Exercise details: Omitting all images, transcribe the listing word for word.

Stored data:
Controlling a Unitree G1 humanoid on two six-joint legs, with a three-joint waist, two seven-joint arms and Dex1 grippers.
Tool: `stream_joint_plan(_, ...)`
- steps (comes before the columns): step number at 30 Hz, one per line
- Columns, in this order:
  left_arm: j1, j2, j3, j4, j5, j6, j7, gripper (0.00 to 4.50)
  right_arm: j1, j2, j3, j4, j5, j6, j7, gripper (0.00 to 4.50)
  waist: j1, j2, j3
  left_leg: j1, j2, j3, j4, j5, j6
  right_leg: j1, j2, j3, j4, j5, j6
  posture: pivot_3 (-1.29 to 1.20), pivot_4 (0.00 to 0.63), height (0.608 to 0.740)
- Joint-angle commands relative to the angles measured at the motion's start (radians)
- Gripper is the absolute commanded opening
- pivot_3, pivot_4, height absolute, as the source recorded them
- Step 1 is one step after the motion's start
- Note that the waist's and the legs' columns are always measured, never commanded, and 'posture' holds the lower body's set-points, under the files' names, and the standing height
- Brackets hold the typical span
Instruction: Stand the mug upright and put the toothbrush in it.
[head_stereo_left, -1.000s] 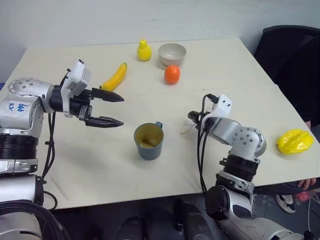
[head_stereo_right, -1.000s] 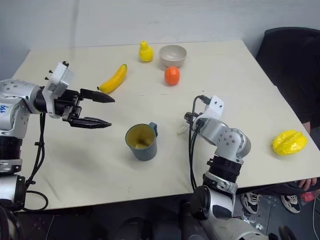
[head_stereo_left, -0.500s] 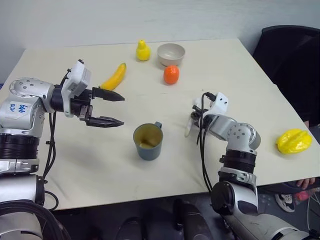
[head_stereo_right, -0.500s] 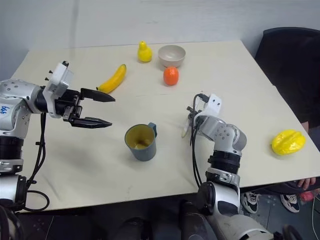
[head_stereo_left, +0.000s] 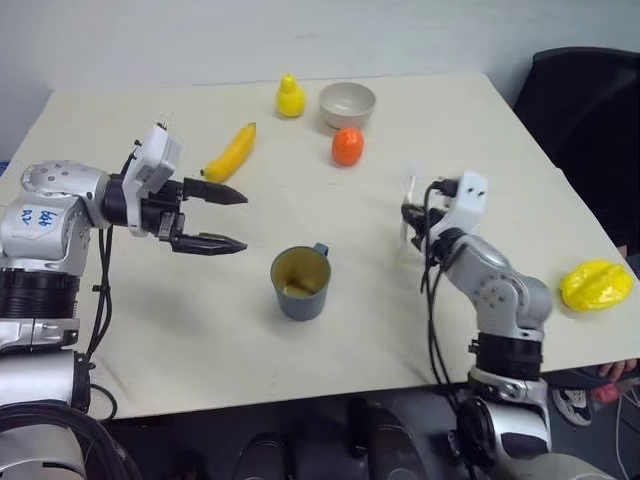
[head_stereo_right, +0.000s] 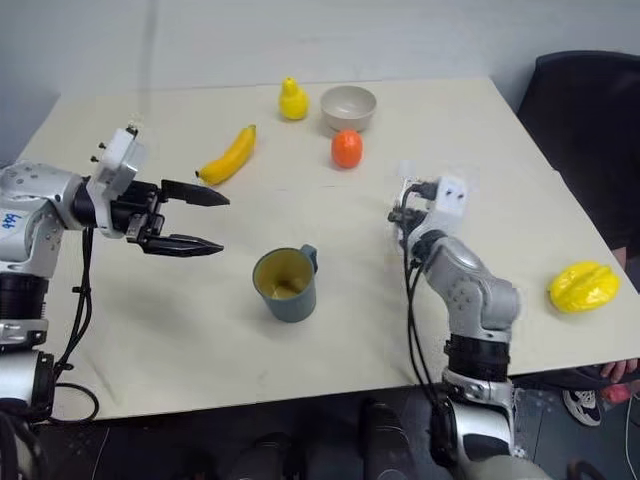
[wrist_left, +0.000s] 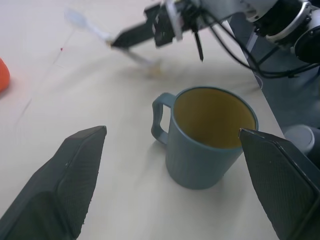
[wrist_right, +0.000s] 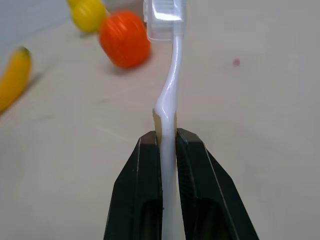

Response to this exercise:
Controlling a Unitree G1 humanoid on two six-joint legs, with a three-joint waist, two seven-joint arms and Dex1 grippers.
Tool: `stream_joint_plan(_, ...)`
- steps (comes before the columns): step number at 30 Hz, one per line
- Columns, in this order:
  left_arm: j1, j2, j3, j4, j5, j6, j7, gripper (0.00 to 4.50)
  right_arm: j1, j2, j3, j4, j5, j6, j7, gripper (0.00 to 4.50)
  waist: j1, j2, j3
  left_leg: j1, j2, j3, j4, j5, j6
  right_leg: j1, j2, j3, j4, j5, j6
  posture: pivot_3 (-1.29 to 1.20), pivot_4 (0.00 to 0.63), height (0.608 to 0.740)
- Joint-angle commands relative to the angles measured at the motion's start (radians)
- Gripper is the absolute commanded opening
- pivot_3, pivot_4, height absolute, as the source recorded them
- Step 1 is one step after the motion's start
- Note that the waist's and the legs' columns are always measured, never commanded, and 'posture' holds the lower body's set-points, under the files' names, and the standing height
- Brackets hold the typical span
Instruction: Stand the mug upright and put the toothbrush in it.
[head_stereo_left, -1.000s] 
[head_stereo_right, -1.000s] 
[head_stereo_left, -0.500s] 
[head_stereo_right, -0.500s] 
[head_stereo_left, +0.000s] 
[head_stereo_right, +0.000s] 
[wrist_left, +0.000s] 
[wrist_right, +0.000s] 

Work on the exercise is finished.